People – like, for example, my Dad – are vaguely surprised, even now, when I say that I consider the Iraq War the most serious failure of my adult life. It’s easy enough to blame the war criminals, Bush and Cheney and Rumsfeld and Rice and Wolfowitz and Feith, and to be sure, it was their fault. They overreached and they betrayed the trust that was placed in them, to put it mildly. They should all be in gaol.

But I knew. I knew there were no weapons of mass destruction. I knew Judith Miller was talking out of her ass and that the Grey Lady was publishing lies. I knew the casualties would be in the tens of thousands, at least. I knew the war would drag on for at least a decade, and that its cost would spiral into the stratosphere. I don’t mean that I had a strong hunch. I mean that I never doubted any of that for a second. Knowing what I knew, why the hell didn’t I protest harder? Why didn’t I fight more? I feel those deaths on my conscience.
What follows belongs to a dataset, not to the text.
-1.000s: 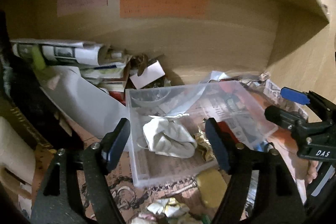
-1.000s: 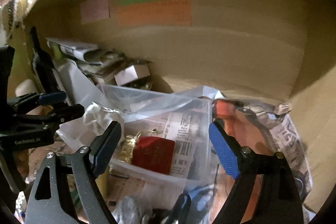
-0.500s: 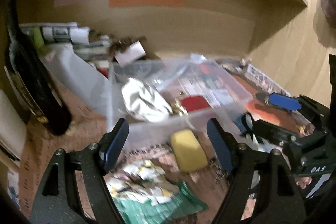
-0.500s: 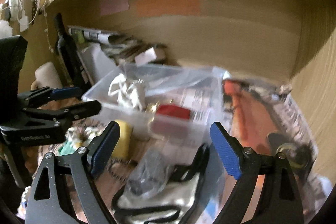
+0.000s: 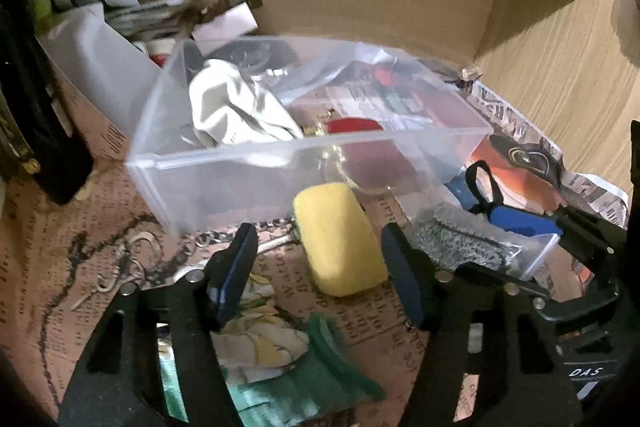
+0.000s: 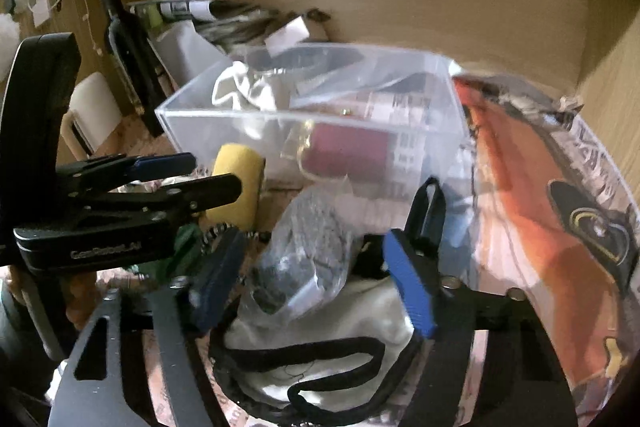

I always will.

I knew the banks were going to crash, as well, for all the good that did. With those two awesome feats of clairvoyance on my record, you might be wondering what I know now. Well, I’ve known for a while that Romney’s going to get the GOP nomination and that Obama’s going to win reelection. So I haven’t sweated over the outcome of this campaign like I did over the last one. (Pretty cold comfort, though, I have to tell you. The whole women-as-the-punching-bags-of-the-GOP-primaries thing is surprisingly painful anyway.) I’ve also felt the center of geopolitical power shift from Washington DC to Beijing. And I’ve seen the future of work, and unfortunately, it sucks.